**Assignment**
Look through the data below. Pick out the lines holding the string "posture".

--- Data in this exercise Enclosed Below ---

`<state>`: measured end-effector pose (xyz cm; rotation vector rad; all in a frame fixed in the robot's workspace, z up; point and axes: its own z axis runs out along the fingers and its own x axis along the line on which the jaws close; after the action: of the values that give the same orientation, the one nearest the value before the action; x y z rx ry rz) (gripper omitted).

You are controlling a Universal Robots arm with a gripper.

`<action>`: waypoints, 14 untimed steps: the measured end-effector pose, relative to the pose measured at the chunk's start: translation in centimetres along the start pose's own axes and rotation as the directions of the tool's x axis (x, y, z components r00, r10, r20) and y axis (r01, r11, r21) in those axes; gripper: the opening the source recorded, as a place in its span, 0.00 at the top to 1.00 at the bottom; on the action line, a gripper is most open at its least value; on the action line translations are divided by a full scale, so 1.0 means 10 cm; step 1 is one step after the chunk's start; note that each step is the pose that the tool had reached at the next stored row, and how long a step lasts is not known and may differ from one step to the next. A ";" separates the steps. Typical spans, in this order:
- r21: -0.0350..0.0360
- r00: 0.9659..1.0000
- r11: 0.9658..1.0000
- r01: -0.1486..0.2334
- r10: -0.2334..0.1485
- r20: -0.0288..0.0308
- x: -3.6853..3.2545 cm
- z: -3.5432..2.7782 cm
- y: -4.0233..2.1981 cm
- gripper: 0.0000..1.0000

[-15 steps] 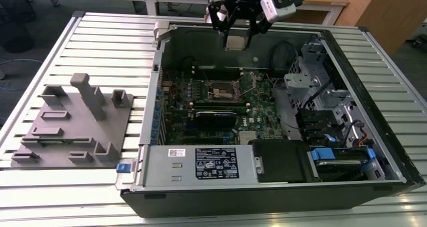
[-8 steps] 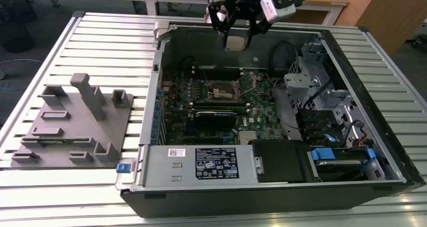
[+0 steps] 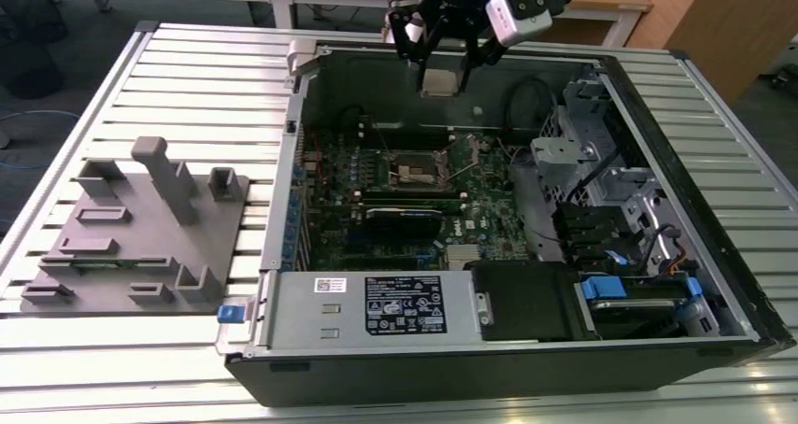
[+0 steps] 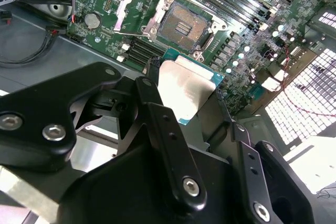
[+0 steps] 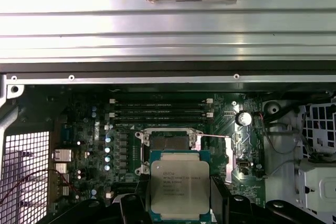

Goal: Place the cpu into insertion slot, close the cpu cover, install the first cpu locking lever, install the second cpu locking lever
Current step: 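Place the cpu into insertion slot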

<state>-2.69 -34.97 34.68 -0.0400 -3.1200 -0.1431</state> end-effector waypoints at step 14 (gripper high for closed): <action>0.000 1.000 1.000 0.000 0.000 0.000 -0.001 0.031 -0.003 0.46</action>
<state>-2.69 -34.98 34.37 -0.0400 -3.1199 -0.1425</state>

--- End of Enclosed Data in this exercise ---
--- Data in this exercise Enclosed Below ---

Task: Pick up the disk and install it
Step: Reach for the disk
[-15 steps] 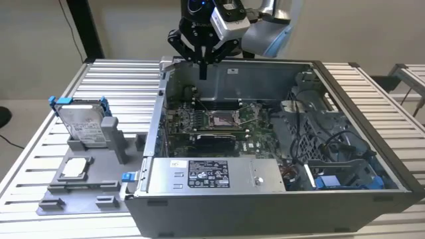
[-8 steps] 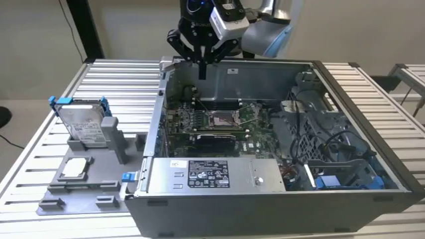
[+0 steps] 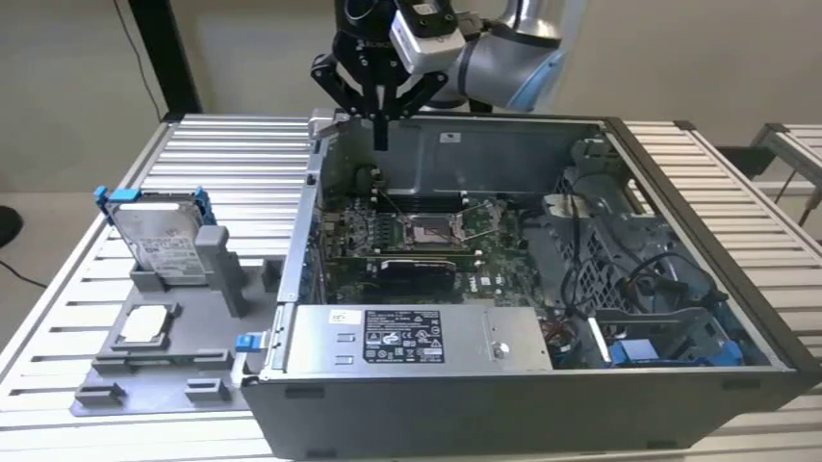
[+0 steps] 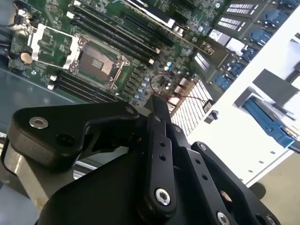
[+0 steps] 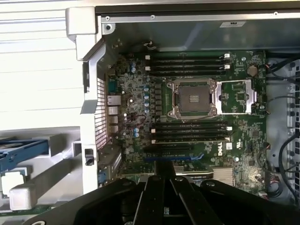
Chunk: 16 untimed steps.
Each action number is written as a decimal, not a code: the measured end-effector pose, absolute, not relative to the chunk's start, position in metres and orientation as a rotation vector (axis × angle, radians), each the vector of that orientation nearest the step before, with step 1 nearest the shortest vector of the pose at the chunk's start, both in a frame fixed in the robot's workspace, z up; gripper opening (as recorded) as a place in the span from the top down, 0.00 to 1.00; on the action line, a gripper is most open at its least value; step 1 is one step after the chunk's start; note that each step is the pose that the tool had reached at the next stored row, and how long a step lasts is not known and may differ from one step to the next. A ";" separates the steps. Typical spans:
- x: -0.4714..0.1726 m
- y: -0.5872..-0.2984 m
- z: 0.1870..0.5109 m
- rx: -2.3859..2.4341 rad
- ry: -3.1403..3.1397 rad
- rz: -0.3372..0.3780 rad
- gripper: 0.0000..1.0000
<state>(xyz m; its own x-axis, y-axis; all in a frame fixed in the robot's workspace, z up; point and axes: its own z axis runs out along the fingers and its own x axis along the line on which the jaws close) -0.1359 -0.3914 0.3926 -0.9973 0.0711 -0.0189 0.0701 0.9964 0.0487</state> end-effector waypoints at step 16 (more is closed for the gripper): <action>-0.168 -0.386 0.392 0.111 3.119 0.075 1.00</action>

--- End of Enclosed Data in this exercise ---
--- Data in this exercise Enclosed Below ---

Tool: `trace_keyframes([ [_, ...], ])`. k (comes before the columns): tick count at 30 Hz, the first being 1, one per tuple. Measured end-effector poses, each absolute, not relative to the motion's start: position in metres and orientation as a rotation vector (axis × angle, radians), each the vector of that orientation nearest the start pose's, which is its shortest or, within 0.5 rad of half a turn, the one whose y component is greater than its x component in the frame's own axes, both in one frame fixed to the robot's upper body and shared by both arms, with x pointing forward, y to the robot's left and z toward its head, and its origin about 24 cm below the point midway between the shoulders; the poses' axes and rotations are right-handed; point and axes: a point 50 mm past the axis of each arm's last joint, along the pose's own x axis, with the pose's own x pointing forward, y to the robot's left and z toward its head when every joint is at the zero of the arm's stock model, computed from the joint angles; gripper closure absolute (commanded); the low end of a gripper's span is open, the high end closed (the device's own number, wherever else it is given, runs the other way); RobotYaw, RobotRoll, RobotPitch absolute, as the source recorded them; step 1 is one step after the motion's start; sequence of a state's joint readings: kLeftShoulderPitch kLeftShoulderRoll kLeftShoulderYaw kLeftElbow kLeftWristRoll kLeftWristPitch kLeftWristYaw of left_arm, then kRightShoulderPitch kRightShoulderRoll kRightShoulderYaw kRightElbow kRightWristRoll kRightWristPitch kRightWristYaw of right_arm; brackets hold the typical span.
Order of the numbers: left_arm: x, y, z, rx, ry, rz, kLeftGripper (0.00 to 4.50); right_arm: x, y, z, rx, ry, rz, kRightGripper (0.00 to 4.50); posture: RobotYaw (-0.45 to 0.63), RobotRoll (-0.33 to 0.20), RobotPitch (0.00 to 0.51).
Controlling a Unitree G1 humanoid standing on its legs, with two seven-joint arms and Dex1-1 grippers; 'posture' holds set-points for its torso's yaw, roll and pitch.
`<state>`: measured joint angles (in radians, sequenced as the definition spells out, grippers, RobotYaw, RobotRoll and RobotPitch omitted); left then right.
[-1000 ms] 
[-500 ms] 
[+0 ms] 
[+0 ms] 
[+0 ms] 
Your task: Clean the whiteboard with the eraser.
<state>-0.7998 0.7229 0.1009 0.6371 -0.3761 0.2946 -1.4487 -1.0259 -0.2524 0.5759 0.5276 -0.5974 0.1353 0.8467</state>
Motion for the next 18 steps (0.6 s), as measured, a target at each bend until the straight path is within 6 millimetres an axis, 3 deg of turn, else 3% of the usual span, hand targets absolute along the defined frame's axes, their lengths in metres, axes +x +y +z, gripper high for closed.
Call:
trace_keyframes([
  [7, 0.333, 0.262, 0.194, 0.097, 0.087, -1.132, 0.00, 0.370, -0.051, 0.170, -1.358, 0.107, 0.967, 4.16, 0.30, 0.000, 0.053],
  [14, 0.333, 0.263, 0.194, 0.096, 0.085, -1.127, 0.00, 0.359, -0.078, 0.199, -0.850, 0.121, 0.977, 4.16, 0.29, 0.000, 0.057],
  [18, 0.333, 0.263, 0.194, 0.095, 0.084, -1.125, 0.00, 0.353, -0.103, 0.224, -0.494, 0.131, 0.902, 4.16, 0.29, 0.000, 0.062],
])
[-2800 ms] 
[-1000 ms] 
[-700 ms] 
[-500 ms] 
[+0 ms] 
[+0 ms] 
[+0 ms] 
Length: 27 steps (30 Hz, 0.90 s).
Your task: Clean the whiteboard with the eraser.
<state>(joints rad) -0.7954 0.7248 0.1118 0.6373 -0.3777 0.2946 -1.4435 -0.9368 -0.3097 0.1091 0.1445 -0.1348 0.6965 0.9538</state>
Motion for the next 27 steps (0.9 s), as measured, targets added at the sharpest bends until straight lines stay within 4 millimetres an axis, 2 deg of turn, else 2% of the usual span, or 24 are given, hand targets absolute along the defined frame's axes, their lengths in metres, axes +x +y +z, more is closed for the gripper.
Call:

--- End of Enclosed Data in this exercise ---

**Result**
Order of the numbers: left_arm: x, y, z, rx, ry, rz, kLeftGripper (0.00 to 4.50); right_arm: x, y, z, rx, ry, rz, kRightGripper (0.00 to 4.50); posture: RobotYaw (-0.45 to 0.63), RobotRoll (-0.33 to 0.20), RobotPitch (0.00 to 0.51).
Controlling a Unitree G1 humanoid standing on its legs, with two seven-joint arms and Dex1-1 grippers; 'posture' holds set-points for its torso's yaw, roll and pitch.

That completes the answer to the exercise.